In all of the packages are drugs. Packages full of medical supplies that one would think would last a lifetime. Unfortunately, they don’t. The packages keep coming. In them are Eamonn’s pills of all varieties, shake mixes he takes to gain weight, inhalation drugs, and once in a while, medical equipment.

Last week's deliveries.

The packages come in all sorts of shapes, sizes, and even textures. Some boxes are small and square—these are the ones I often get prematurely excited about, thinking they might be for me. Others are shorter and rectangular so they take up a bit more floor space once in our apartment. Then there are the white, styrofoam coolers that carry the inhalation drugs, which need to stay refrigerated and cooled for their entire trip. When I notice these in the lobby they receive an involuntary eye roll because I hate styrofoam, and we cannot repurpose them as bins for our recycling. In some instances, these coolers are even packaged inside a larger box, successfully fooling me. However, I can admit that it is impressive that there are ways to ship refrigerated medicine across the country. Then there are the massive boxes. They’re so big that I can sit inside them (I’ve done it, so don’t doubt me). The best part about these boxes is that there are more boxes inside! They’re like Mary Poppins’ purse—more and more keep coming. In fact, the contents of the smaller boxes inside the one large box are…you guessed it, even smaller boxes. In these are Eamonn’s shake mix packets, which he uses 2-3 times a day, so the supply runs out quickly. Which only means more boxes!

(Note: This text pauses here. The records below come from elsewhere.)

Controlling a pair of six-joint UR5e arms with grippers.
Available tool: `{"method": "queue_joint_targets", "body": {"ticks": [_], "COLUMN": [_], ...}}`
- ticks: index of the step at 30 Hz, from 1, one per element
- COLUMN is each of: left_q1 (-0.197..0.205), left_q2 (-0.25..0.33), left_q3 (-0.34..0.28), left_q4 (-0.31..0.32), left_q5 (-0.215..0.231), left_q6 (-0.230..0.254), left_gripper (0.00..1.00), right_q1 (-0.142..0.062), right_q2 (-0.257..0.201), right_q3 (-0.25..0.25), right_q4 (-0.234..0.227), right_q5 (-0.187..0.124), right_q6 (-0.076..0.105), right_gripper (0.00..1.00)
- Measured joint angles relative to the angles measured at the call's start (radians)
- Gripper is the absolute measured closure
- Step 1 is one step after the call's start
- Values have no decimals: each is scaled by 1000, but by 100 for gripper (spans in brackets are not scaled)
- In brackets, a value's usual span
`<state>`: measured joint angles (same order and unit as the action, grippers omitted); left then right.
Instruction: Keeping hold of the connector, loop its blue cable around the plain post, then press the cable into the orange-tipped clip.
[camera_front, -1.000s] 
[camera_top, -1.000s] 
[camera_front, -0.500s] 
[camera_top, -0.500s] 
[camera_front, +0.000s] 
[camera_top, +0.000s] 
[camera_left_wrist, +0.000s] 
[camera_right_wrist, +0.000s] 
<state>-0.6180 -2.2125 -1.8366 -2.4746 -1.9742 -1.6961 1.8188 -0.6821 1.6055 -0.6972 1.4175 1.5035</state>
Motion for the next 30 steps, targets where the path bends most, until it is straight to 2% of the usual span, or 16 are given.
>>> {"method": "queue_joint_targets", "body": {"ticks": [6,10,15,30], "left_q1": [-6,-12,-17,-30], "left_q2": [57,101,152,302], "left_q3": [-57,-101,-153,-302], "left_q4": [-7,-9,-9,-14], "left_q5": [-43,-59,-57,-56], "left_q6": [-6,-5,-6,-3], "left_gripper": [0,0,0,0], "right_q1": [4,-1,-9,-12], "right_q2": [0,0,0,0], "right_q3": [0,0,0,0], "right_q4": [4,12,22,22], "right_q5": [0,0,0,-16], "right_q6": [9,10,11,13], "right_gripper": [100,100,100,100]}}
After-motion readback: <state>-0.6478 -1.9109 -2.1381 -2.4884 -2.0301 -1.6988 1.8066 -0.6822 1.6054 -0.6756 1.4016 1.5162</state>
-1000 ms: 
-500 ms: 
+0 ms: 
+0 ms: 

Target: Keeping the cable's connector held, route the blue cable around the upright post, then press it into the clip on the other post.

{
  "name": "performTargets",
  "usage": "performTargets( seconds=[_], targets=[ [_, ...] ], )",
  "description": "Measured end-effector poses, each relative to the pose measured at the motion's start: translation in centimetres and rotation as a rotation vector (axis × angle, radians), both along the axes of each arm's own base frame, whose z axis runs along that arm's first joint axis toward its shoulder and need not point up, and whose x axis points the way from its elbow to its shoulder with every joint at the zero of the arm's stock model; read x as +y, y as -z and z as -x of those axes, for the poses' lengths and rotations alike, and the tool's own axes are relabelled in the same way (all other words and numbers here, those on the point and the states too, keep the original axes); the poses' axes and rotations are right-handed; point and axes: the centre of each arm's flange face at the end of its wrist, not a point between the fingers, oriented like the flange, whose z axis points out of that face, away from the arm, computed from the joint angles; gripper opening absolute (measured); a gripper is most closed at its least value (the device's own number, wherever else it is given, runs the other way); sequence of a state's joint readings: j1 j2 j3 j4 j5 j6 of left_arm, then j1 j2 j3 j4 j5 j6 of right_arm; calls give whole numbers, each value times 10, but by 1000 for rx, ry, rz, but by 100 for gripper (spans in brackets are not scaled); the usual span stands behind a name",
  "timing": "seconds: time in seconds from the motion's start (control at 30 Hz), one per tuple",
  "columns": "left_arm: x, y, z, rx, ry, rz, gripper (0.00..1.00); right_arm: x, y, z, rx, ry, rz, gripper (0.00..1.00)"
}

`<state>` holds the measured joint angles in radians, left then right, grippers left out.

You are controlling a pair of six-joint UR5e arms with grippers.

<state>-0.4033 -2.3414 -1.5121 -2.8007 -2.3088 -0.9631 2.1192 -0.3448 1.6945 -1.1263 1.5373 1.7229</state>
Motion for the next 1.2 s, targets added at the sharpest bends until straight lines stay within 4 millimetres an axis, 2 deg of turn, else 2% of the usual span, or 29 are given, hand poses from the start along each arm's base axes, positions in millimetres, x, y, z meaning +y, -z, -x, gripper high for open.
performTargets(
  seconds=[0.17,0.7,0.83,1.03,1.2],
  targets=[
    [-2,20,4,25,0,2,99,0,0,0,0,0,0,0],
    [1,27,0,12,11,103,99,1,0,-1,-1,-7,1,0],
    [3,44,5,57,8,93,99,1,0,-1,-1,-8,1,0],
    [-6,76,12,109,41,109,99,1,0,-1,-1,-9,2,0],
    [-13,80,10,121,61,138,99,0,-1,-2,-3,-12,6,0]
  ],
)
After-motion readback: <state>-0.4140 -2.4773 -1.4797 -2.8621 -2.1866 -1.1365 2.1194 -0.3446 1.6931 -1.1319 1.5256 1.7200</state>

All of these packages mean one thing—our apartment is often full of empty boxes. On most days it appears as if we are getting ready to move.  This is not the case. However, when we are ready to move it’s nice to know that packing will be that much simpler (though I’d imagine we’d use these boxes to hold Eamonn’s  drugs that came in them originally!).

The frequency of receiving packages has become somewhat humorous. If our neighbors have noticed by now who all of these packages are addressed to, it would be interesting to know what they think we are doing. I really can’t complain about having to carry them upstairs most of the time, or having them take up space in the apartment, because inside carries Eamonn’s life line. Without all of these boxes Eamonn wouldn’t be getting his needed medicines and drugs. And, when the packages are actually for me it’s that much more exciting– like being a kid at camp again!